Exercise requirements
State how many lines in the entries below hold the string "lego", and give nothing besides that number.

Supplied data
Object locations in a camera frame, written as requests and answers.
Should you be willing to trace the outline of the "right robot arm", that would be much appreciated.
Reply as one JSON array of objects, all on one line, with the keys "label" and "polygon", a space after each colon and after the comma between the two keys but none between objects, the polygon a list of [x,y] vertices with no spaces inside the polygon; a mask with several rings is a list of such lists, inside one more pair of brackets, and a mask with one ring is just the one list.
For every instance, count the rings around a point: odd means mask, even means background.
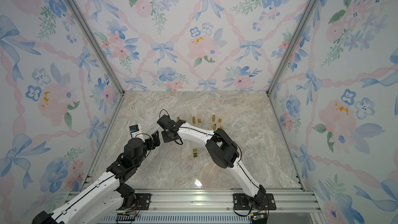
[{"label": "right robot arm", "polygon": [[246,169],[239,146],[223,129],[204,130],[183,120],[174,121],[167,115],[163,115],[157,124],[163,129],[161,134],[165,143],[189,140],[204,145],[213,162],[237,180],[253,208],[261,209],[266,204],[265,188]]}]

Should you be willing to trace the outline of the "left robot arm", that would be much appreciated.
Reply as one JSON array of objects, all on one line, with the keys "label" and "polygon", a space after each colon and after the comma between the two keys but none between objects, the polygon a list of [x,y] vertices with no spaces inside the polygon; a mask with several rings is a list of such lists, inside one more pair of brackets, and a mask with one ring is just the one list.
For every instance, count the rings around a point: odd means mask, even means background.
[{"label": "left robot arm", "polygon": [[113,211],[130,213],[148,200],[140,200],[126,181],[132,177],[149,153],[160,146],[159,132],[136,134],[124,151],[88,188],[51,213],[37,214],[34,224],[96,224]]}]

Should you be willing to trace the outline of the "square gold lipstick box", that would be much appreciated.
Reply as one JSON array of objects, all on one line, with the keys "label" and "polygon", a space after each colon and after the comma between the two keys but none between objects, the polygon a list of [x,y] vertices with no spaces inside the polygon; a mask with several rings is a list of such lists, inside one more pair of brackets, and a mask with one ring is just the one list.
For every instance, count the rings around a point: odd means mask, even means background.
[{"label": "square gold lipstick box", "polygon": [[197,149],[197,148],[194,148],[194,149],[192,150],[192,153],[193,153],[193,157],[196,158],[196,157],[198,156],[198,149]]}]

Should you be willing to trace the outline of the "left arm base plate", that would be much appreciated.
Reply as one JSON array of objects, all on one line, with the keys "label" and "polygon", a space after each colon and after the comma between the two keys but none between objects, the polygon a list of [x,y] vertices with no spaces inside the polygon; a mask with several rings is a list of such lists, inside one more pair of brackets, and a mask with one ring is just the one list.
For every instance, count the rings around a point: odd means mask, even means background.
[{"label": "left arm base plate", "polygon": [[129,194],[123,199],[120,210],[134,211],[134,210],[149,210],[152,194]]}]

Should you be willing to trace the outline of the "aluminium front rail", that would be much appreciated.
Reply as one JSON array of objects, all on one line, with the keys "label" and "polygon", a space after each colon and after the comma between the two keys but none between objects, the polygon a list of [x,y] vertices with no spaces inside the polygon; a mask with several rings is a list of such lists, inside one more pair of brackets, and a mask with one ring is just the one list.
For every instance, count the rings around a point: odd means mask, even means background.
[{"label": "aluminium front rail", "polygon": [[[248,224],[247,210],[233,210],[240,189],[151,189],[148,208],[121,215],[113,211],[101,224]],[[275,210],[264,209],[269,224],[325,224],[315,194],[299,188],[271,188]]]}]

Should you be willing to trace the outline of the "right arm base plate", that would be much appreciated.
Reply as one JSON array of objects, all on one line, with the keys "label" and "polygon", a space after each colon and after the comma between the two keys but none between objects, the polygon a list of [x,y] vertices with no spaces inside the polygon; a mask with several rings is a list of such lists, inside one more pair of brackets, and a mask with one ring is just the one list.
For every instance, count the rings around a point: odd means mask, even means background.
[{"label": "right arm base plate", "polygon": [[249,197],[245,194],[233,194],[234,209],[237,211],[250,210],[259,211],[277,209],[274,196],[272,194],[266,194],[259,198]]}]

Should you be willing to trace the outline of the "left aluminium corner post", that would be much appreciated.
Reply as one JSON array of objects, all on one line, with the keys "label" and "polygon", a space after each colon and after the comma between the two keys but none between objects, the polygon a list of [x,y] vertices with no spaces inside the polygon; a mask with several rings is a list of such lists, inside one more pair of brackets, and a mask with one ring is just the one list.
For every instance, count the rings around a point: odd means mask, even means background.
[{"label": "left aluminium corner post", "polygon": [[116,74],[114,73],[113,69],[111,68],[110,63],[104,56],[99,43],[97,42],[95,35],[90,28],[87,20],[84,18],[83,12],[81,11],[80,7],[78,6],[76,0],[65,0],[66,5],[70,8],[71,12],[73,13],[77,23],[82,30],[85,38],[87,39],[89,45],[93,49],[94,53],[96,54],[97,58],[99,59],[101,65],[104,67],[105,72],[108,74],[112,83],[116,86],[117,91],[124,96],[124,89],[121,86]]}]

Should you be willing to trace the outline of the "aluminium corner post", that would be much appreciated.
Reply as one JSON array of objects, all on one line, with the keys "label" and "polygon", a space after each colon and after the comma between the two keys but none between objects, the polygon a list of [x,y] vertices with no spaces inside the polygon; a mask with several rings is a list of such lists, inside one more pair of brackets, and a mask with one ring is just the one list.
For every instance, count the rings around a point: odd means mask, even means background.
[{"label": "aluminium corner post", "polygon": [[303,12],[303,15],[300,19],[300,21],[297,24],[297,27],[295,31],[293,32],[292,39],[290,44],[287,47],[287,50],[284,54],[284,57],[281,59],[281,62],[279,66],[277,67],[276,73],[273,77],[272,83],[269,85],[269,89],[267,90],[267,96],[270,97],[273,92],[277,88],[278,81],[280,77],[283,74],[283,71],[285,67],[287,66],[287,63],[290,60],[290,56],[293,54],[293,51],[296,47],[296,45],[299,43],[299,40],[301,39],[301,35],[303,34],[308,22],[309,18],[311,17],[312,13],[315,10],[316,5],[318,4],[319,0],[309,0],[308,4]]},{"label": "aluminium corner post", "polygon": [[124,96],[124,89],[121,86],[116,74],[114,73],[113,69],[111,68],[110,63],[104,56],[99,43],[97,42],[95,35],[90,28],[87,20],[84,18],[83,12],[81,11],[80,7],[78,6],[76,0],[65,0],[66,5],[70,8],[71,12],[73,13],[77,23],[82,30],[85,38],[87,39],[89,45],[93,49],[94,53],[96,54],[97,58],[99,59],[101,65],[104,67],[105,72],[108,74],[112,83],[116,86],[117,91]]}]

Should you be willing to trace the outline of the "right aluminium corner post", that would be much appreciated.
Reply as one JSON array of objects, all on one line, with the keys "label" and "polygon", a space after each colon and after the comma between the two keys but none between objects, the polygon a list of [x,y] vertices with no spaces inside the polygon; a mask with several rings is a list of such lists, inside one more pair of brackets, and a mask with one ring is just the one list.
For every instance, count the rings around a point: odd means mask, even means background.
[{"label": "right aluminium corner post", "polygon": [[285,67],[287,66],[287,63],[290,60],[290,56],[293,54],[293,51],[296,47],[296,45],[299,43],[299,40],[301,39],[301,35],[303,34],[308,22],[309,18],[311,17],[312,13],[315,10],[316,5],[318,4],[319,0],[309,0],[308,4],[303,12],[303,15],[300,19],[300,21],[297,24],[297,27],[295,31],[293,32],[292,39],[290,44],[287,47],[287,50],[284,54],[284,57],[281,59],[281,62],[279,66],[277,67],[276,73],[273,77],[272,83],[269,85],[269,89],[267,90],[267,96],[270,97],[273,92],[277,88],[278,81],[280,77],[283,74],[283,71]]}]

==

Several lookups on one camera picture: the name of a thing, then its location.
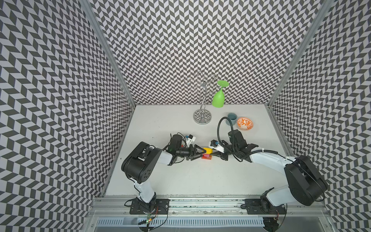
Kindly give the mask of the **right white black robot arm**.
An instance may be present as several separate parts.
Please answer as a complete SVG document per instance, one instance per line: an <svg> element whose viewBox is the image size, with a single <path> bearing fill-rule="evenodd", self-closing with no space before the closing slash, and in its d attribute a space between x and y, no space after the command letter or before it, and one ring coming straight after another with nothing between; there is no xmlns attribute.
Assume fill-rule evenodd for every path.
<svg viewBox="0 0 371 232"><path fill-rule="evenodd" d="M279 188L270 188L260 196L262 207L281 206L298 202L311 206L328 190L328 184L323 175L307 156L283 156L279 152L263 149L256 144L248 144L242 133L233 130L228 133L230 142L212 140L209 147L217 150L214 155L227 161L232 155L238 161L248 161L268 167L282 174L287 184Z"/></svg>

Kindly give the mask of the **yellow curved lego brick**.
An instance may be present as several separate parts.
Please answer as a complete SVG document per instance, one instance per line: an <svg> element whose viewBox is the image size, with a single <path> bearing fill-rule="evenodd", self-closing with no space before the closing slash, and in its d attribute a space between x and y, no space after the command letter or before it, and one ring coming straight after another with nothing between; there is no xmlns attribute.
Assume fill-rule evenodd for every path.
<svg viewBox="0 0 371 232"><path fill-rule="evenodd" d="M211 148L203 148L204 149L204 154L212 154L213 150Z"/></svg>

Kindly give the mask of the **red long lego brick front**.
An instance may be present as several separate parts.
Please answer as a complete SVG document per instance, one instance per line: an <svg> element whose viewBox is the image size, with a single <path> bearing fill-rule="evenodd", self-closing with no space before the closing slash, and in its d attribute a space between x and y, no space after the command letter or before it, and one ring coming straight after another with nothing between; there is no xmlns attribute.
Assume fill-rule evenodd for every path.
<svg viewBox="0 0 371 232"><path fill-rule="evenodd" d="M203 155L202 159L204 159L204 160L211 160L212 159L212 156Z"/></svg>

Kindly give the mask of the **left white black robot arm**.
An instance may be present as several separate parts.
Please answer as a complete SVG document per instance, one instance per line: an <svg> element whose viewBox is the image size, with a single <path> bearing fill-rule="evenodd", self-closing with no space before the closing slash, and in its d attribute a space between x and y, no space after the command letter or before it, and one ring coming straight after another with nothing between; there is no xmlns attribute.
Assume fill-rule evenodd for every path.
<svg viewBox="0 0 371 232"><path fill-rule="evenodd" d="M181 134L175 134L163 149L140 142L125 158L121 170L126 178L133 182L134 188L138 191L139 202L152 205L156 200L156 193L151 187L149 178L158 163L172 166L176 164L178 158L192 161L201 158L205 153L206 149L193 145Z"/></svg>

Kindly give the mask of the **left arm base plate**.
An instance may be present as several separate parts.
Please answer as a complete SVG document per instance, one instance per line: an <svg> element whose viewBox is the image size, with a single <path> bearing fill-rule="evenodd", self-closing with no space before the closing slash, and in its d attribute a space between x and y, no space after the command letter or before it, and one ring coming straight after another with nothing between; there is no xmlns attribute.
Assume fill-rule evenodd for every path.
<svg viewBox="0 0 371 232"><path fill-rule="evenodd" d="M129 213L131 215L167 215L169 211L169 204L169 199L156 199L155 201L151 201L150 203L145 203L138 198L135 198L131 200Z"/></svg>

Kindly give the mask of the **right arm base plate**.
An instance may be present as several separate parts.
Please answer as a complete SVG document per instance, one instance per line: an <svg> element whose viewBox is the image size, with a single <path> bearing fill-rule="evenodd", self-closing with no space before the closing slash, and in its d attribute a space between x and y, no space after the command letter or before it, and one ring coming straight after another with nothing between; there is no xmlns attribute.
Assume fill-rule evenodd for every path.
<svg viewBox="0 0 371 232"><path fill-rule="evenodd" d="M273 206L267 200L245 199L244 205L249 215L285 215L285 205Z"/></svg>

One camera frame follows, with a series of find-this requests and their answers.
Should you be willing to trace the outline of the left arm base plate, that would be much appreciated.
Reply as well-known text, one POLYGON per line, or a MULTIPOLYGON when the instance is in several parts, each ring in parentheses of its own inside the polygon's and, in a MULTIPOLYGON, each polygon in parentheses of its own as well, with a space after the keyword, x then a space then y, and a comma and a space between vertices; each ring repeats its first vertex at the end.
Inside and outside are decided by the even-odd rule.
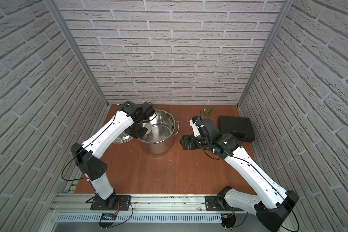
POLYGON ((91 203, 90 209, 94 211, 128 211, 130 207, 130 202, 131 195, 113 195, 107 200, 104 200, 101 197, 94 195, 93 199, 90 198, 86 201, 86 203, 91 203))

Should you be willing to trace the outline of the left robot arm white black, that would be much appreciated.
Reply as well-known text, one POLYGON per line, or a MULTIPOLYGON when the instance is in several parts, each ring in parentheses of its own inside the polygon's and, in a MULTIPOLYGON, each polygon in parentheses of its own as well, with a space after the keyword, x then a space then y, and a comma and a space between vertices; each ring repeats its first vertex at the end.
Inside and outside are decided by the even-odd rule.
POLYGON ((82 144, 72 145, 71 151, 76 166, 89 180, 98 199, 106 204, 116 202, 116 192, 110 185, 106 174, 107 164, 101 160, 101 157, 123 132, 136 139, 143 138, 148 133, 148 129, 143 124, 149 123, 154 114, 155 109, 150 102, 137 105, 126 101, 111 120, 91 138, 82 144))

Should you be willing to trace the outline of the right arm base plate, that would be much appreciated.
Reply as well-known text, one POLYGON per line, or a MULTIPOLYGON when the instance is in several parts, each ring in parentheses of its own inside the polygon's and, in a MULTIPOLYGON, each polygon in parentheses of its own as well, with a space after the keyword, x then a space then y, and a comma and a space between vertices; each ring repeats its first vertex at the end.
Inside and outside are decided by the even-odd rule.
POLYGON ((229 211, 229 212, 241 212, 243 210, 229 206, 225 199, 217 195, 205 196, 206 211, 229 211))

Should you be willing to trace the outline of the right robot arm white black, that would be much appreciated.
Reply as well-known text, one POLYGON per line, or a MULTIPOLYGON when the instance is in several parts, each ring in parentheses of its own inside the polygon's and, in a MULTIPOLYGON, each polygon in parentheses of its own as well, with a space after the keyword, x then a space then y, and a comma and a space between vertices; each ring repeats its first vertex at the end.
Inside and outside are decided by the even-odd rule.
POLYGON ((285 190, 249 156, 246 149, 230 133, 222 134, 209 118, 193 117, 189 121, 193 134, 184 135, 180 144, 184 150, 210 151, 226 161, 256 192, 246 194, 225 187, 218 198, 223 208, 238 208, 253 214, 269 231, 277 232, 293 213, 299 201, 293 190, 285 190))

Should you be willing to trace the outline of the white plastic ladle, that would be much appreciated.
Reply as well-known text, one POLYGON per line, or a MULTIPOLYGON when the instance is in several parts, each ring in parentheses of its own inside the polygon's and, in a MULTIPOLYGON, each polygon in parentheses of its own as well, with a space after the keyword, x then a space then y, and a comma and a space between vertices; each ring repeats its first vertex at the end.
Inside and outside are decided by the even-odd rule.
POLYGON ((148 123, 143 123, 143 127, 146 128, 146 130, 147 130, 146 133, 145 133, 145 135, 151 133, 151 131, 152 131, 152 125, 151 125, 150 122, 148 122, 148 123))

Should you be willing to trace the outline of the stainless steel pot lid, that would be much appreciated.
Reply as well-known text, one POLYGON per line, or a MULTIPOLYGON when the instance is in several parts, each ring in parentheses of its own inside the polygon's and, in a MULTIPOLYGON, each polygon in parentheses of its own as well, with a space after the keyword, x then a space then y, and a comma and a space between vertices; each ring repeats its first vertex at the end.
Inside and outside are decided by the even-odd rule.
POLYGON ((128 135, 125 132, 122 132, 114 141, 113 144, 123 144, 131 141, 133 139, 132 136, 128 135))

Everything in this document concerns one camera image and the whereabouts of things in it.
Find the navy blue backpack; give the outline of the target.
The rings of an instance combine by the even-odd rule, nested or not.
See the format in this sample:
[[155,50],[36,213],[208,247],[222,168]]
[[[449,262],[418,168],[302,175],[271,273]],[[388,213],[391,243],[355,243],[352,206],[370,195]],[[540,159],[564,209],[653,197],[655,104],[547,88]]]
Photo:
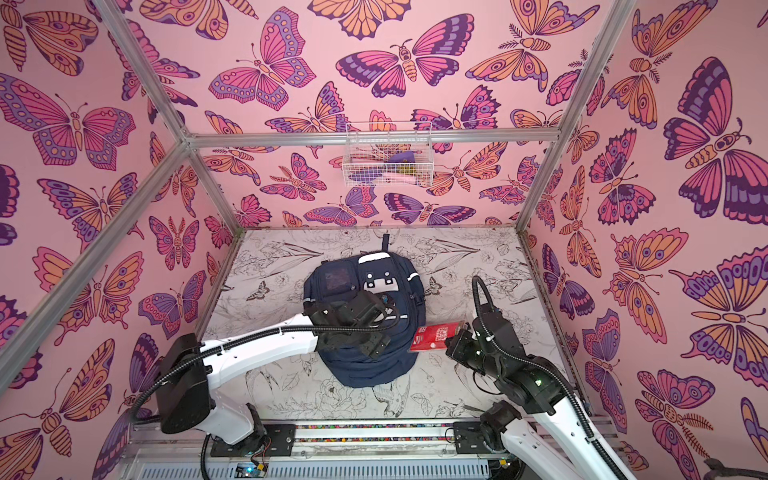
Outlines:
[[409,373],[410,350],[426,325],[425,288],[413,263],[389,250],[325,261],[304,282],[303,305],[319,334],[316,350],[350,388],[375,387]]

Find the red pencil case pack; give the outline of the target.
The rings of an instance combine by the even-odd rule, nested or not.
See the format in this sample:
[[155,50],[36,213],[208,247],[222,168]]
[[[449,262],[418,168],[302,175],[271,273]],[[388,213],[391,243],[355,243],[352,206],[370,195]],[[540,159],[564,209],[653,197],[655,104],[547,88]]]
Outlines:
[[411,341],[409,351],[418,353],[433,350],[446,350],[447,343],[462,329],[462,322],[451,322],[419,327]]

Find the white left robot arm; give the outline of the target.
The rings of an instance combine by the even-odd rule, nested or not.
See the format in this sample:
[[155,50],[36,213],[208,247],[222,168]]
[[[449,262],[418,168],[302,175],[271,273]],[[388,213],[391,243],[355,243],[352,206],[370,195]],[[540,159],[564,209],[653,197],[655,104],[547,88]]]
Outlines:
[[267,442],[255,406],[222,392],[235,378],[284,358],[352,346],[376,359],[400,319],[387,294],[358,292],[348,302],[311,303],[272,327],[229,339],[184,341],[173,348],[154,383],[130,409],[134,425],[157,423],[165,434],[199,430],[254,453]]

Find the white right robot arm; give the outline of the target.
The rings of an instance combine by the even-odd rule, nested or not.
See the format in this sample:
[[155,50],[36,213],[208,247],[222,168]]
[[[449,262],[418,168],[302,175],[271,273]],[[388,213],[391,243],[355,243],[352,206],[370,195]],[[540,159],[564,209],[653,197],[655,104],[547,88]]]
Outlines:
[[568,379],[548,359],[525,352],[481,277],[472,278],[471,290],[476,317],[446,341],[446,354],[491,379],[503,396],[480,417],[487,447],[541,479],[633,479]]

Exercise solution
2